Крупица неотразимости в мире помешала бы сознанию оперировать картиной мира. Сознание не может быть разорванным, оно тогда перестанет быть собой. Гегель говорил, что заштопанный чулок лучше разорванного, с сознанием же наоборот: для Гегеля настоящее сознание то, которое разорвано, потому что в диалектике Гегеля, сознание и самосознание только моменты, тезис и антитезис того, что выше сознания и самосознания. Сознание годится у Гегеля лишь на то, чтобы преодолеть себя.
Но современное сознание крепнет независимо от Гегеля. Сознание не любит быть разорванным. Неразорванное сознание очень сильное. Оно непобедимая вещь, ему всегда удается то, что не удалось Александру Македонскому, — справиться с целым миром, правда, немного по-другому: отразить его, не допустить до себя такой мир, какой он есть, а только отраженный. Без риска, на который шел Александр Македонский, сознание расчетом и учетом в силах контролировать всё. По существу оно с первого шага уже контролирует всё: решимость всё отразить. Упрочившееся расчетливое сознание как город за крепостными стенами. Расчетливое сознание знает, что справится со всем. Настроение? Подавить настроение — похоже, еще и не самая трудная задача для сознания. Тоску можно разогнать легким чтением, кино, встречей «с интересными людьми». Настроения называются дурью, их современному образованному человеку иметь неприлично.

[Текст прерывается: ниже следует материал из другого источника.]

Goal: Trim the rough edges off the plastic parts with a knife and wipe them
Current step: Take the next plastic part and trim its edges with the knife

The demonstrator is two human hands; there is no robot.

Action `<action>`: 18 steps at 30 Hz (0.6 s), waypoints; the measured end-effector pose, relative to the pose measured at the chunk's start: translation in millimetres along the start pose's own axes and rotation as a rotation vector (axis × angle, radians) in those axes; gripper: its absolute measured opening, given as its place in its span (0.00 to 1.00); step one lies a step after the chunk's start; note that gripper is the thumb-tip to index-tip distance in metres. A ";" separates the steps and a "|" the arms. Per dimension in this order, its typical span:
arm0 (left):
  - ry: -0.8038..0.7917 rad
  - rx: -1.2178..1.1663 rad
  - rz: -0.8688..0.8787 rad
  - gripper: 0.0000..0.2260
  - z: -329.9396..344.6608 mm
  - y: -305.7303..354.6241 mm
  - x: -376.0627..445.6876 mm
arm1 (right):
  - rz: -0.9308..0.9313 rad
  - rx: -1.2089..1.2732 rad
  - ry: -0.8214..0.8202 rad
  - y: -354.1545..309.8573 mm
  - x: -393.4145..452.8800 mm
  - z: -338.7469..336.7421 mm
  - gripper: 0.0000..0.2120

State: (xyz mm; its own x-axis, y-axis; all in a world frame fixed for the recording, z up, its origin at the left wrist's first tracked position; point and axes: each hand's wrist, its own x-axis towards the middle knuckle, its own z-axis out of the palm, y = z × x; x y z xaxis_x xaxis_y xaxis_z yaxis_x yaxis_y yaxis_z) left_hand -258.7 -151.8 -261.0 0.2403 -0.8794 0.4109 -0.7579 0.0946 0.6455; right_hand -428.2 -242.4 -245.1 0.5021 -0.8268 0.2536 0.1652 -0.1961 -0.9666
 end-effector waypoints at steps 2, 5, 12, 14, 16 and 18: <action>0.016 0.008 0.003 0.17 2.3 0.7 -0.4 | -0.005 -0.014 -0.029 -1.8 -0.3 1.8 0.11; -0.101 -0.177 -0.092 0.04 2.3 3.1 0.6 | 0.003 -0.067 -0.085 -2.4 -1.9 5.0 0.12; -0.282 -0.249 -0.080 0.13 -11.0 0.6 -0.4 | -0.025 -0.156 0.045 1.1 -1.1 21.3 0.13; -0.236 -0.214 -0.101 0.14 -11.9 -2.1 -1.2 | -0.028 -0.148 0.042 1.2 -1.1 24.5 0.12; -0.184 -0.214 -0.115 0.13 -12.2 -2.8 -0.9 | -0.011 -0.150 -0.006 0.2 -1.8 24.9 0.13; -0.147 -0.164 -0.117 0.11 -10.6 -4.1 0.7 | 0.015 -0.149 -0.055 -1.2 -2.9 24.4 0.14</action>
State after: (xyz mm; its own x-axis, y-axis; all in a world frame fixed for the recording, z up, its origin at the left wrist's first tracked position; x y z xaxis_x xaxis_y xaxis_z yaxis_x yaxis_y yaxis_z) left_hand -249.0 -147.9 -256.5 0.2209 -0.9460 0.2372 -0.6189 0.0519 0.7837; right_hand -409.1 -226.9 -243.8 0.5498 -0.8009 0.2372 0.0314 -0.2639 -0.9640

Спросим: почему сознание не встретит в мире ничего, что было бы способно его, сознание, смутить; не встретит ничего, чего оно не могло бы отразить, от чего не могло бы оттолкнуться? Мы вроде бы это уже знаем. Мы заметили раньше, что, кроме самого мира, ничему в мире человек не может и не должен сказать последнее «да». Тут секрет способности сознания всё отражать, от всего отталкиваться. Отразить, составив себе картину, сознание может и непостижимое. Отразив, сознание осознает и Бога. Оно неуклонно возрастает, потому что может отразить всё, в чем не видит себя; и оно, конечно, не видит себя ни в одной из вещей мира, потому что могло бы узнать себя только в согласии целого — а как бы оно могло это сделать, не перестав быть собой, не отдавшись миру? Оно возникло, когда не увидело себя в мире. С тех пор оно безостановочно упрочивается, крепнет, сцепливается в коллективное сознание и становится еще более непобедимым, организует себя и весь окружающий мир, потому что в качестве коллективного способно вооружить себя всем, чем ему в каждом случае нужно себя вооружить.